Sampling precision (σs) was estimated by analyzing sets of replicate samples drawn from the same Niskin bottle during rosette casts. The average standard deviation between replicate sets was found to be ±1.5 μmol kg-1 (n = 8). Analytical precision (σi) was estimated as the standard deviation of CRM samples, post calibration factor implementation, analyzed intermittently with the cruise samples over the course of a few days. The analytical precision was found to be ±1.4 μmol kg-1 (n = 13). The overall measurement precision of 2.1 μmol kg-1 was estimated by combining the sampling precision and analytical precision [(σs2 + σi2)0.5], which is the square root of the sum of the squares.
pH
pH was analyzed using an Agilent 8453 spectrometer in an automated system designed after the one described in Carter et al., (2013). The temperature of the sample was held constant at 20°C using a 10-cm jacketed cell, and every sample was immersed in a 20°C water bath for at least 25 minutes before analysis. An indicator dye (purified m-cresol purple from Sunburst Sensors - lab batch 6) solution (2 mM) was used to assess sample pH. The sample pH perturbation caused by dye addition was quantified by adding both the normal amount and twice the amount of dye to seawater solutions of ~pH 7.4, 7.8, and 8.1. The pH perturbation caused by dye addition to the sample was quantified by adding both the normal amount and twice the amount of dye to a subset of seawater samples. The average precision of the instrument is ±0.004.

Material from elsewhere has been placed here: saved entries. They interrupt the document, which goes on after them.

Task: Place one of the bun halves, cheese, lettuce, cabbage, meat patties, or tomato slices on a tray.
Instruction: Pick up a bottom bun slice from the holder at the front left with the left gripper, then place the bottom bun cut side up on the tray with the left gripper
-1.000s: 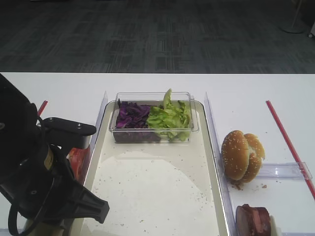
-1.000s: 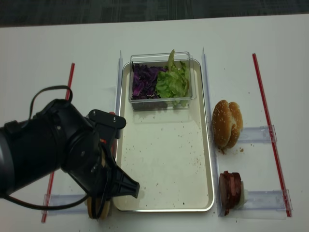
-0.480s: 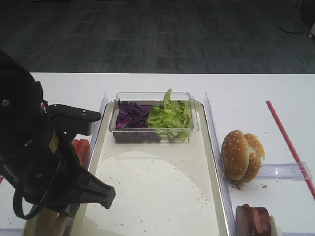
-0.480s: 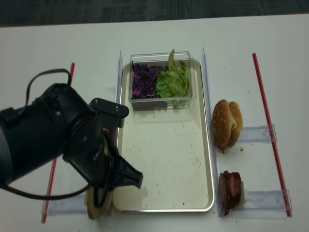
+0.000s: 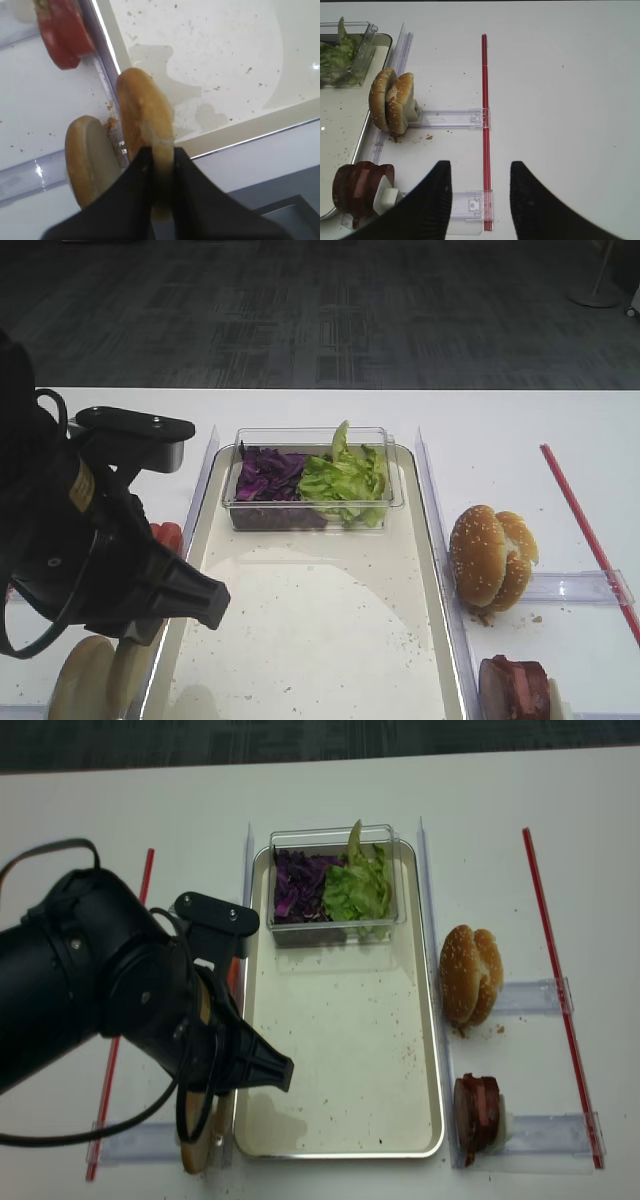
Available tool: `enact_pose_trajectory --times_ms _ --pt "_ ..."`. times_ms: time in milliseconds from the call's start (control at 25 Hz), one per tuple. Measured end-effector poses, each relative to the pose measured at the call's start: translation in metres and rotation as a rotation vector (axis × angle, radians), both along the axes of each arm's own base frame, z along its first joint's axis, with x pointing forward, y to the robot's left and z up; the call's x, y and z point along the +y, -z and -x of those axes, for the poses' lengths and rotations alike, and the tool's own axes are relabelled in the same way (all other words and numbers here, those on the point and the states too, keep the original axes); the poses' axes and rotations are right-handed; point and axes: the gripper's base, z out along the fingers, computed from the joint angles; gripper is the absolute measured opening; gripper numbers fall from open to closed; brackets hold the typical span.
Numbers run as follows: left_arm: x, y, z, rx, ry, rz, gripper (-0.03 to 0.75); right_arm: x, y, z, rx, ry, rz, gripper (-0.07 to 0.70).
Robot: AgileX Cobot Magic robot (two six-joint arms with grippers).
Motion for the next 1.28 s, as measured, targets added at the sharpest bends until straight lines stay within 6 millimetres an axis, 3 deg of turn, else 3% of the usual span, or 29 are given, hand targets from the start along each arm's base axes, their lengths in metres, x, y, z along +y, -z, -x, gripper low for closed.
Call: enact_pose_trajectory --times_ms 440,800,1080,1280 --pt "-0.002 -0.009 -0.010 -0.088 0.010 0.026 0.062 0.000 0.000 0.000 0.000 0.001 -0.002 0.319" --pt "0.017 -0.011 -0.031 -0.127 -0.074 0.062 0.062 0.000 0.000 0.000 0.000 0.001 -0.002 0.319" --pt "0.004 -0.005 -0.051 -0.088 -0.050 0.071 0.062 0.000 0.000 0.000 0.000 0.001 -0.002 0.319" --pt "-0.002 -0.002 -0.055 -0.081 -0.019 0.085 0.062 0.000 0.000 0.000 0.000 0.001 -0.002 0.319"
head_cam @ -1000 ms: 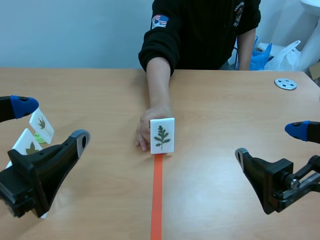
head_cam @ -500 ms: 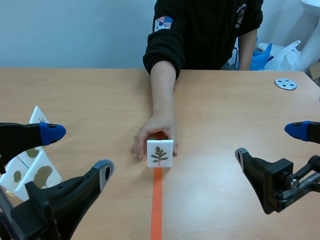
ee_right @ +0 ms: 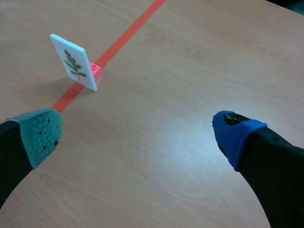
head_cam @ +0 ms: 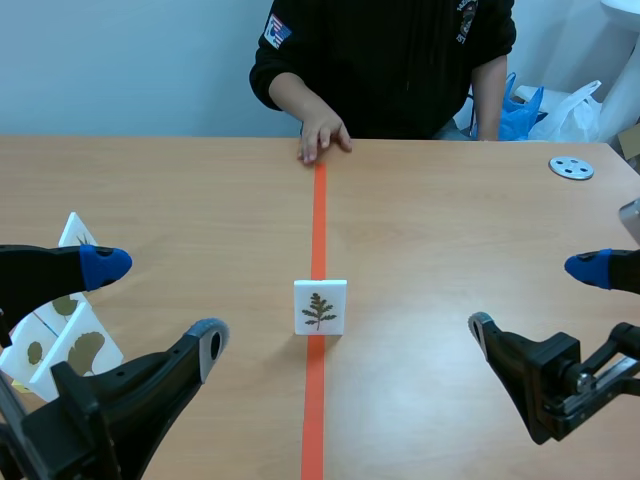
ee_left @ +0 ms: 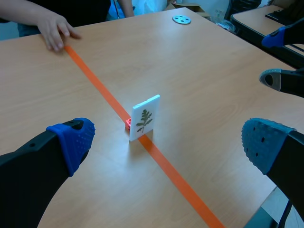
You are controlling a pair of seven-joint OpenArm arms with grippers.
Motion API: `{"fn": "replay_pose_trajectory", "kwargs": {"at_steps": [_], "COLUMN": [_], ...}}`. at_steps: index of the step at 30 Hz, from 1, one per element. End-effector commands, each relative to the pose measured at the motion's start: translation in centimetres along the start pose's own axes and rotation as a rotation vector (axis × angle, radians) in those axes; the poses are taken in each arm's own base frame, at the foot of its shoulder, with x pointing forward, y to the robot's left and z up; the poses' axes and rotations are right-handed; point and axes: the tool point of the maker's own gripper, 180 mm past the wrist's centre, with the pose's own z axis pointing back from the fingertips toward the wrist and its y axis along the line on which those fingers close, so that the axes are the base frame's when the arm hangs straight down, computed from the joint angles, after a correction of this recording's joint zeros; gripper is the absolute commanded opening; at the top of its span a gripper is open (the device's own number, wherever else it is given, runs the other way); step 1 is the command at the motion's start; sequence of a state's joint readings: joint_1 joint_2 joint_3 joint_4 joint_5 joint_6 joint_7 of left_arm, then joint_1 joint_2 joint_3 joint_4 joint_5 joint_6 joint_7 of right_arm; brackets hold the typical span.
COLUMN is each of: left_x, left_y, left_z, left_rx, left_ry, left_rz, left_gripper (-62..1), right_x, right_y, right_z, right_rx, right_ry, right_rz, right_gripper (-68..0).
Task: Sort the leaf by its shape. The table is split by an orange tape line. A compound leaf with several leaflets goes to the left side, a simple leaf with one blade goes to the right side. Return to the home posture when a red brick is placed on the table.
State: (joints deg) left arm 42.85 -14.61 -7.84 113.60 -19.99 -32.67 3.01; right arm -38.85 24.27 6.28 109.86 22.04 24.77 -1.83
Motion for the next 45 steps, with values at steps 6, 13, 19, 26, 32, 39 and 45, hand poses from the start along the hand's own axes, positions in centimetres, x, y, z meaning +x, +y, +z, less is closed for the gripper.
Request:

Sampling precision (σs) was estimated by analyzing sets of replicate samples drawn from the same Niskin bottle during rosette casts. The average standard deviation between replicate sets was found to be ± 0.0031 (n = 9). Instrument precision (σi) is estimated to be ±0.004. The overall measurement precision of 0.005 was estimated by combining the sampling precision and instrument precision [(σs2 + σi2)0.5], which is the square root of the sum of the squares.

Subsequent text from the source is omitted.